Key insights include:

  • Industrial demand growth, particularly in Asia, continues to underpin silver fundamentals
  • The gold-silver price relationship remains a critical barometer; sharp silver moves frequently foreshadow shifts in gold prices and broader market sentiment
  • Asset managers like BlackRock emphasize silver’s structural undervaluation, arguing that current prices fail to reflect its dual functions and tightening supply-demand dynamics

These factors collectively support the thesis that silver is poised for significant price appreciation, especially as reforms and physical market conditions evolve.

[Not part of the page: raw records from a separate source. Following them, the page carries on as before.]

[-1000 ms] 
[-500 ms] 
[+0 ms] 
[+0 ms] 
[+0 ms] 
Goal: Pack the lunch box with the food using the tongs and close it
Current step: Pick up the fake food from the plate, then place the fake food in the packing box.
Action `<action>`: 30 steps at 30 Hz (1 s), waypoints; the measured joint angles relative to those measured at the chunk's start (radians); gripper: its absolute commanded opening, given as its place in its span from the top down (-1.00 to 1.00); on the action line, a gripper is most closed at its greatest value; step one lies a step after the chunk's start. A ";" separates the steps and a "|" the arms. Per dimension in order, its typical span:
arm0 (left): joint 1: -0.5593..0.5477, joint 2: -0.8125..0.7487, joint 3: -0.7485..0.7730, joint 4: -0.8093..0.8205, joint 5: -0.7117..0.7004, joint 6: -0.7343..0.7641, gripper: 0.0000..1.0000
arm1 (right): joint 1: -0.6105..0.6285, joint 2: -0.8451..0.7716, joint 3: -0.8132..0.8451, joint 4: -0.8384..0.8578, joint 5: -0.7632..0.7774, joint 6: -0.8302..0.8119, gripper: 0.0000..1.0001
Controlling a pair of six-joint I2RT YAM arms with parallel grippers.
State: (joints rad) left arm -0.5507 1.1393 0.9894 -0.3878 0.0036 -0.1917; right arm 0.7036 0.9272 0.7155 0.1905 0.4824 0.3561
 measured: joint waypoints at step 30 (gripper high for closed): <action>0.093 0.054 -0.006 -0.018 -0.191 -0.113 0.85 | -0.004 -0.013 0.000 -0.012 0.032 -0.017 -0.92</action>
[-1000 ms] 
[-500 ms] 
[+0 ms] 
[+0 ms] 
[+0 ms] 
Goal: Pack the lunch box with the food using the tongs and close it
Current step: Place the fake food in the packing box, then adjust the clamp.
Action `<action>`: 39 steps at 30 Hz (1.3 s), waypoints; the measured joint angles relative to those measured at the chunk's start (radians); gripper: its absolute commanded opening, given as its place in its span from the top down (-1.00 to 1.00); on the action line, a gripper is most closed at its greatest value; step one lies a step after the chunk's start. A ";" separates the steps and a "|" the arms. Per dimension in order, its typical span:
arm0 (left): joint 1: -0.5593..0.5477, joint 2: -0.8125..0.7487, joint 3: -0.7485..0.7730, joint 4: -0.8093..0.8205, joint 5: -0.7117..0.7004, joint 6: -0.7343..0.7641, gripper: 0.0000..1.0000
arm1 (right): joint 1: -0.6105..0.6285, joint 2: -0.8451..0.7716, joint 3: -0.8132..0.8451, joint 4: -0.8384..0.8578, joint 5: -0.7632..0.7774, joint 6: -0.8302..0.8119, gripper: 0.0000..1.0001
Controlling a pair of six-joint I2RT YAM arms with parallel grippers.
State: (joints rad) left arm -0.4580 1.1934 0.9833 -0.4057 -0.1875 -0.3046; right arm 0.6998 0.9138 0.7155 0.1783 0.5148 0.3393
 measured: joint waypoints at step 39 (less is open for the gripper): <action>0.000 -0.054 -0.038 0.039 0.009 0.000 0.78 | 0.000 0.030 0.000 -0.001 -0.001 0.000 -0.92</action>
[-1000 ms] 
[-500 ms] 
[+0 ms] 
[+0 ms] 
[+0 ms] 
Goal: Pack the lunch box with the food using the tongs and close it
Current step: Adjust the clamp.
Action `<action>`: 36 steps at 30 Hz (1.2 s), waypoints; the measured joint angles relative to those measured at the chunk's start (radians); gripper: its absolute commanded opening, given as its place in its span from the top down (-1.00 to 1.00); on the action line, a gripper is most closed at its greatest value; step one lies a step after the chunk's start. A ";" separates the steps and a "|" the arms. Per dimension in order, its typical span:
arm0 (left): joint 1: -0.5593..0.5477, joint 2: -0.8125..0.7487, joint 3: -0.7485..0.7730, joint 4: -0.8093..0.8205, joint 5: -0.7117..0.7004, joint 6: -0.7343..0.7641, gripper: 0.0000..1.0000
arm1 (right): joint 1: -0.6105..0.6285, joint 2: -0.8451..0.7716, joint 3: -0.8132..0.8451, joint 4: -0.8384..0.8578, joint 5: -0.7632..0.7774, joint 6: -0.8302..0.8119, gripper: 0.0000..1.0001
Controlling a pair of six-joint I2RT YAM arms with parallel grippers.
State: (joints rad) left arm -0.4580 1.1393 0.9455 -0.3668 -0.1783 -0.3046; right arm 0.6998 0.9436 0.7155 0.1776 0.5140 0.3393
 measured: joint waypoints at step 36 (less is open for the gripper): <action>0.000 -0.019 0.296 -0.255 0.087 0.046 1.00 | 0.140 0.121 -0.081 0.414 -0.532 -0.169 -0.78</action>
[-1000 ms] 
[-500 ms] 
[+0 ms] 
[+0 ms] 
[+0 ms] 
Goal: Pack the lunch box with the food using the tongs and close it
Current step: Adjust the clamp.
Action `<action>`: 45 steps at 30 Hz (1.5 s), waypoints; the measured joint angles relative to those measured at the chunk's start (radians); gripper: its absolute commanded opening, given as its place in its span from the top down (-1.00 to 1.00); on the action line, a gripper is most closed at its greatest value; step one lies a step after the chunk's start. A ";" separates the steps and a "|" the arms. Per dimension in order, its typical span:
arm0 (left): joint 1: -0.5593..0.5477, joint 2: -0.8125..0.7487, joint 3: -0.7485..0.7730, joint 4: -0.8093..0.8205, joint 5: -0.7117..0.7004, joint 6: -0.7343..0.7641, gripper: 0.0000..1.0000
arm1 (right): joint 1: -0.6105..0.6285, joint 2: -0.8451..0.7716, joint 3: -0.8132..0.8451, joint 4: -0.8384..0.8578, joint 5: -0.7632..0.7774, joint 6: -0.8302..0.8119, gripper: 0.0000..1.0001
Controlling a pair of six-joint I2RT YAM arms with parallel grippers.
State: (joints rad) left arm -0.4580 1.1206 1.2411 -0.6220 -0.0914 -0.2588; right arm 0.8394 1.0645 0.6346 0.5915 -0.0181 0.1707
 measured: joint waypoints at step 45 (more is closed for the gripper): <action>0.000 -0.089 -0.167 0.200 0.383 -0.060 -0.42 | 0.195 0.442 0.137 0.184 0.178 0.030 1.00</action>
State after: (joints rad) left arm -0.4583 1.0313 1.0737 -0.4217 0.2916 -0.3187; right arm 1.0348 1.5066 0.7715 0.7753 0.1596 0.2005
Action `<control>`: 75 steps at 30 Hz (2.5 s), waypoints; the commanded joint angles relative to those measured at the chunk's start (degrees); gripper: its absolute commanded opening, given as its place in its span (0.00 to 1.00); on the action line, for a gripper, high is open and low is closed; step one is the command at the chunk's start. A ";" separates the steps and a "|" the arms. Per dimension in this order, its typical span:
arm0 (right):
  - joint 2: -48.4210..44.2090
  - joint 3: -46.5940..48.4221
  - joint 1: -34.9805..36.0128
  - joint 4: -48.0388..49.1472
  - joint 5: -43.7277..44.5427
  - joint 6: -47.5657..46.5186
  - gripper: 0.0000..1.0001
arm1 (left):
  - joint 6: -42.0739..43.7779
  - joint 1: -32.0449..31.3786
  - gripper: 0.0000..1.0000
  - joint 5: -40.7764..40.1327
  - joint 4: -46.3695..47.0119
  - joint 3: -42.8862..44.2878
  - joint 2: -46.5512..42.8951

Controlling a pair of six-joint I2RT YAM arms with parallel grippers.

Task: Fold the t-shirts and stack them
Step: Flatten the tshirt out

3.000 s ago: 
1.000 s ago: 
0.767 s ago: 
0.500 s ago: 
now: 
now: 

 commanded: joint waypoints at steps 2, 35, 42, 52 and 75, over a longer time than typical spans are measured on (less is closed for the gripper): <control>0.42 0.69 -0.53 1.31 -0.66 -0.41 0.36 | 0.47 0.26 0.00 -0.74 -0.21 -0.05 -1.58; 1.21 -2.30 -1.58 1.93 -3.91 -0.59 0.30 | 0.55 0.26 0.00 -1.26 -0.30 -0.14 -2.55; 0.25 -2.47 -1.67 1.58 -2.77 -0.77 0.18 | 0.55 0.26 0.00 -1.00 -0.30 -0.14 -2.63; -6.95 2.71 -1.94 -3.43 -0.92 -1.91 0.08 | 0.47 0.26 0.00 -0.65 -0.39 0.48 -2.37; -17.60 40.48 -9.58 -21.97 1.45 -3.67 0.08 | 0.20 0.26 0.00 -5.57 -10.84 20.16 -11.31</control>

Outlook: Navigating Heightened Price Dislocations and Market Complexity

Silver’s trajectory remains subject to a confluence of volatile forces:

  • The February trading halt in China exposed systemic weaknesses, prompting accelerated reforms but leaving residual vulnerabilities
  • An unprecedented physical squeeze continues to distort price signals and strain delivery mechanisms
  • Heightened geopolitical tensions and contentious Fed policies amplify safe-haven demand and episodic volatility
  • Capital flow shifts—marked by collapsing gold ETF inflows—introduce uncertainty but may be counterbalanced by renewed inflation pressures
  • Silver’s dual role and leading-indicator status, combined with asset manager convictions around undervaluation, underpin a bullish fundamental case
  • Technical momentum and evolving catalysts increase the probability of large price dislocations, including the possibility of silver challenging the psychologically significant $100 per ounce threshold in the near term

For investors, traders, and regulators, this environment demands vigilant monitoring of:

  • Regulatory and market infrastructure reforms
  • Physical supply chain signals and delivery backlogs
  • Geopolitical developments and central bank policy shifts
  • Capital flow dynamics and inflation trends

Silver’s complex interplay of industrial use, monetary function, and speculative interest ensures that sudden, substantial price moves—both upward and downward—will remain a defining feature in the months ahead, underscoring the metal’s evolving role as a barometer of global economic and geopolitical risk.